In Elliott Page’s Defence: Not So Fast Shapiro

Ben Shapiro announced on December 2nd in a video, that Elliot Page’s choice to identify as a man “conveys zero information”, and that Page’s audience, as media consumers, are being forced to hear nonsense. I believe that Elliot Page’s choice can be interpreted charitably as something meaningful and Shapiro’s assessment is wrong. Elliot’s announcement conveys important information because it is meaningful to both the transgender community and in the context of his personal life. If we as Page’s audience are willing as listeners to admit that gender dysphoria is real and that mental acts of self-identification exist, we will realize how important Page’s statement is.

We understand from the context that Elliot is making an announcement of some sort. This means that the nonsense Shapiro claims, if it exists, is to be found in what it means to be transgender and whether it is possible to refer to oneself as transgender. Shapiro believes Page gave an announcement, so his beef with the announcement lies in what the announcement states. A traditional way to think of meaning is that it must point to ‘something’. Meaning must have a reference. I don’t think this is the best way to describe meaning, but I think it will satisfy to prove against Shapiro’s issue.

When describing the content of the announcement as nonsense, Shapiro misses Page’s constant mental battle over the years, which grants meaning to being transgender. Before being fully out as transgender, Page has had many instances where they evaluated their behaviour as better fitting one gender or another. He had times where he affirmed that his actions at some given moment were either the behaviour of a different gender from what they were at birth. Basically, Page, and all transgender individuals, evaluated their overall behaviour as a gender other than the one they are presently.

To evaluate oneself as being a different gender can present itself as gender dysphoria, which has been shown in research to exist at the brain level. However, the evaluation of one’s gender does not need to be such a negative experience, as gender dysphoria typically is. Moments of self-affirmation can in fact be aspirational (Overall, 2009). Instead of being negative, evaluations can be gradual recognitions of ‘yes, this is who I am’ which happens over many years. If done long enough, frequently enough, and willingly enough, these recognitions can yield a change in self-identification. Shapiro forgets these moments and focuses too much on the single instant where Page makes his announcement.

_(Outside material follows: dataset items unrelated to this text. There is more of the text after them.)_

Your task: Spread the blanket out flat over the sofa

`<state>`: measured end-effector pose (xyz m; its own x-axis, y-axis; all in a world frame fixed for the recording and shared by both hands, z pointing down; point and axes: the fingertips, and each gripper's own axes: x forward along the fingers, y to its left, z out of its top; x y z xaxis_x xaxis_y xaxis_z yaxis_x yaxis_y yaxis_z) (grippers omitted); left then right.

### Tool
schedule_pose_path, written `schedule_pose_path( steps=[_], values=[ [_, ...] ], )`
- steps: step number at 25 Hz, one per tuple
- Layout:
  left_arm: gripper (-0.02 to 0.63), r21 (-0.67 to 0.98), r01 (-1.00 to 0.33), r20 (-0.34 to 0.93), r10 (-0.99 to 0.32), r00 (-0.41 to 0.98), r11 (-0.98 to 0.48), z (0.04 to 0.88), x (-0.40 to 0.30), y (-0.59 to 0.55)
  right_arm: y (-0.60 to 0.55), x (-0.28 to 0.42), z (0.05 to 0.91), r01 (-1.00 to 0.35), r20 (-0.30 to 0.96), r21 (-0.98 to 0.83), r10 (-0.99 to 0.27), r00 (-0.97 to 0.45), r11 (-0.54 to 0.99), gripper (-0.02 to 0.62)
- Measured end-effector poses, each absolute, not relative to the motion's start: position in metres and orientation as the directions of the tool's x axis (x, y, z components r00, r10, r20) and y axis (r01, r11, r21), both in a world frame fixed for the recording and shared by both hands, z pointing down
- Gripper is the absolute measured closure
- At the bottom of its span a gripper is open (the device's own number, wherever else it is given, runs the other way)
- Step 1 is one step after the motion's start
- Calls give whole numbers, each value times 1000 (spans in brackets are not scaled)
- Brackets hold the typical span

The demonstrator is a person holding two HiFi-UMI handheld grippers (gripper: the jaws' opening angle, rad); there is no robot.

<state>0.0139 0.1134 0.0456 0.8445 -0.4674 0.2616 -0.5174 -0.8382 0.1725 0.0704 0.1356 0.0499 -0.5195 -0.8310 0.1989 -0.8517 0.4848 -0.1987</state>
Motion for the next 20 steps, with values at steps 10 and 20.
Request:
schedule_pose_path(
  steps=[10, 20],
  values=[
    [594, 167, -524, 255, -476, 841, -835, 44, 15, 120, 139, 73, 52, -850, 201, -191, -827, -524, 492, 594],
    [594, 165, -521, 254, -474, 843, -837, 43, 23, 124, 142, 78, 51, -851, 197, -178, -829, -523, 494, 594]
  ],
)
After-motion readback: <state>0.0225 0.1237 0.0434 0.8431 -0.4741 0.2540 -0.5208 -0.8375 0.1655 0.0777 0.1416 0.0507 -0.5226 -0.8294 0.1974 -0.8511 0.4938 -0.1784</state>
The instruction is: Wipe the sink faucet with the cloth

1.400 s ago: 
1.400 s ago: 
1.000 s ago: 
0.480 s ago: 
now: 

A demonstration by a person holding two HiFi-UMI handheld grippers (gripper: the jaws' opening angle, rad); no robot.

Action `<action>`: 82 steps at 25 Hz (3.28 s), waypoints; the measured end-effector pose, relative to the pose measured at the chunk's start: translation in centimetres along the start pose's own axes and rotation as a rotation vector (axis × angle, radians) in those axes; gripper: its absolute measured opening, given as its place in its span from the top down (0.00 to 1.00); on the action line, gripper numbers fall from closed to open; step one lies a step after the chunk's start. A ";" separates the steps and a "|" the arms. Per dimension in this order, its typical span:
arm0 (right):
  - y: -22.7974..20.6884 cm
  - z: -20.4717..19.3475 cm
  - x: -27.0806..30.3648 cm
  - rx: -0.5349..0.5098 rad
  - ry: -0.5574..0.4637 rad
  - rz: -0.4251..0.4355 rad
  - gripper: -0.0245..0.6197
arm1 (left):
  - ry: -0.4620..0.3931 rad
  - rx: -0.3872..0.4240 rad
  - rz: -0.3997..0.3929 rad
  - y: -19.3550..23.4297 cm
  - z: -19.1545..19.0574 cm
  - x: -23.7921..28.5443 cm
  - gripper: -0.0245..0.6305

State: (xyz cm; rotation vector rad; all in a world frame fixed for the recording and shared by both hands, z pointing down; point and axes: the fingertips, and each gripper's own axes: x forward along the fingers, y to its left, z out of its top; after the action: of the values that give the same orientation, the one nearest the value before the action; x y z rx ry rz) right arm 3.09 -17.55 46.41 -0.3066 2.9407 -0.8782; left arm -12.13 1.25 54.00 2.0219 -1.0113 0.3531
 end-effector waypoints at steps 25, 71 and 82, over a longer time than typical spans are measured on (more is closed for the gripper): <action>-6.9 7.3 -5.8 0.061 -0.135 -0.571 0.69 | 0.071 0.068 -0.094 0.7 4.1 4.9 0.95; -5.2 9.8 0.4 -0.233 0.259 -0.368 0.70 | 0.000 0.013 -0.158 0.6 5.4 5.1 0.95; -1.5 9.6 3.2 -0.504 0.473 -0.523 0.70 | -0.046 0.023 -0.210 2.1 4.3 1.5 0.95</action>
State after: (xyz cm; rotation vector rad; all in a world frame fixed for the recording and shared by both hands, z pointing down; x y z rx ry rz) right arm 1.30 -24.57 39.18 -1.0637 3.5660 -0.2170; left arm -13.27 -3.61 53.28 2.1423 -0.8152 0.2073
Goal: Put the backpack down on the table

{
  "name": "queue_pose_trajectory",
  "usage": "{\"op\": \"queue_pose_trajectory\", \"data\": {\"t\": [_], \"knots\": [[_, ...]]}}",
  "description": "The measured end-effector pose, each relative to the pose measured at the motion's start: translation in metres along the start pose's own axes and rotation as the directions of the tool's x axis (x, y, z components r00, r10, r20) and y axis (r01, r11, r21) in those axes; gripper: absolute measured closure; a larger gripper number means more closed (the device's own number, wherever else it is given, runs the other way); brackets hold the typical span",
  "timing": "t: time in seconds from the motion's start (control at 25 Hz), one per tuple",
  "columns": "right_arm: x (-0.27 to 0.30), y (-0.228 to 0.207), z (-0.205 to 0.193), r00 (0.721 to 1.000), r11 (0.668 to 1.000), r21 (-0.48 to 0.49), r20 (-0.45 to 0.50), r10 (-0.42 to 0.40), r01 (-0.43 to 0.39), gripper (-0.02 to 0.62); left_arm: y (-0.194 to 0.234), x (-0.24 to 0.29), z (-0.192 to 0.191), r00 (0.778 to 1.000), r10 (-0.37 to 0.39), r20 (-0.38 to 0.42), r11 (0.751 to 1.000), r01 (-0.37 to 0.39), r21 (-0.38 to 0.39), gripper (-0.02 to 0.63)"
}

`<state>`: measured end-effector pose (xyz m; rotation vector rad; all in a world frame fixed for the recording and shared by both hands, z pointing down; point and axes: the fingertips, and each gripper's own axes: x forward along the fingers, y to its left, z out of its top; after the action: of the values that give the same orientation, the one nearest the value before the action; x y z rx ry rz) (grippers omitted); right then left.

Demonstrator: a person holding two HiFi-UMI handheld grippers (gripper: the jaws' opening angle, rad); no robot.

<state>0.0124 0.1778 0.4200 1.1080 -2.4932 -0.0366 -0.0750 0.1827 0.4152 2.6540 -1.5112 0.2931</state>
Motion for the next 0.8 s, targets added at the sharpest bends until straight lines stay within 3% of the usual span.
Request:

Due to Shapiro’s error, Elliot’s announcement is well-founded on repeated instances of affirmative mental activity over many years. Recent scientific research supports that it is possible to perform the mental act I have described, and in fact that it is necessary to do so to be transgender. Research shows that there is a distinction between gender and sex-at-birth identification and that gender identity involves “the ongoing perception of one’s own body” (Tacikowski et al., 2020). It must have been the case that a transgender person, prior to announcing their transition, had many instances described above. This is what Ben is missing and so it strikes him as nonsense.

The issue I have covered is whether it is possible to identify as transgender without uttering nonsense and whether being transgender is nonsense. I think it is clear that the longer duration of a confused individual’s mental activity and the following scientific results, being transgender can be granted the meaning that is needed and deserved.

Additional and Paper References

Bettcher, Talia, “Feminist Perspectives on Trans Issues”, The Stanford Encyclopedia of Philosophy (Fall 2020 Edition), Edward N. Zalta (ed.), URL = <https://plato.stanford.edu/archives/fall2020/entries/feminism-trans/>.

Overall, Christine, 2004, “Transsexualism and ‘transracialism’”, Social Philosophy Today, 20 (3): 184 and 185.

Tacikowski, J. Fust, H. H. Ehrsson, Fluidity of gender identity induced by illusory bodysex change. Sci Rep, 10, 14385 (2020).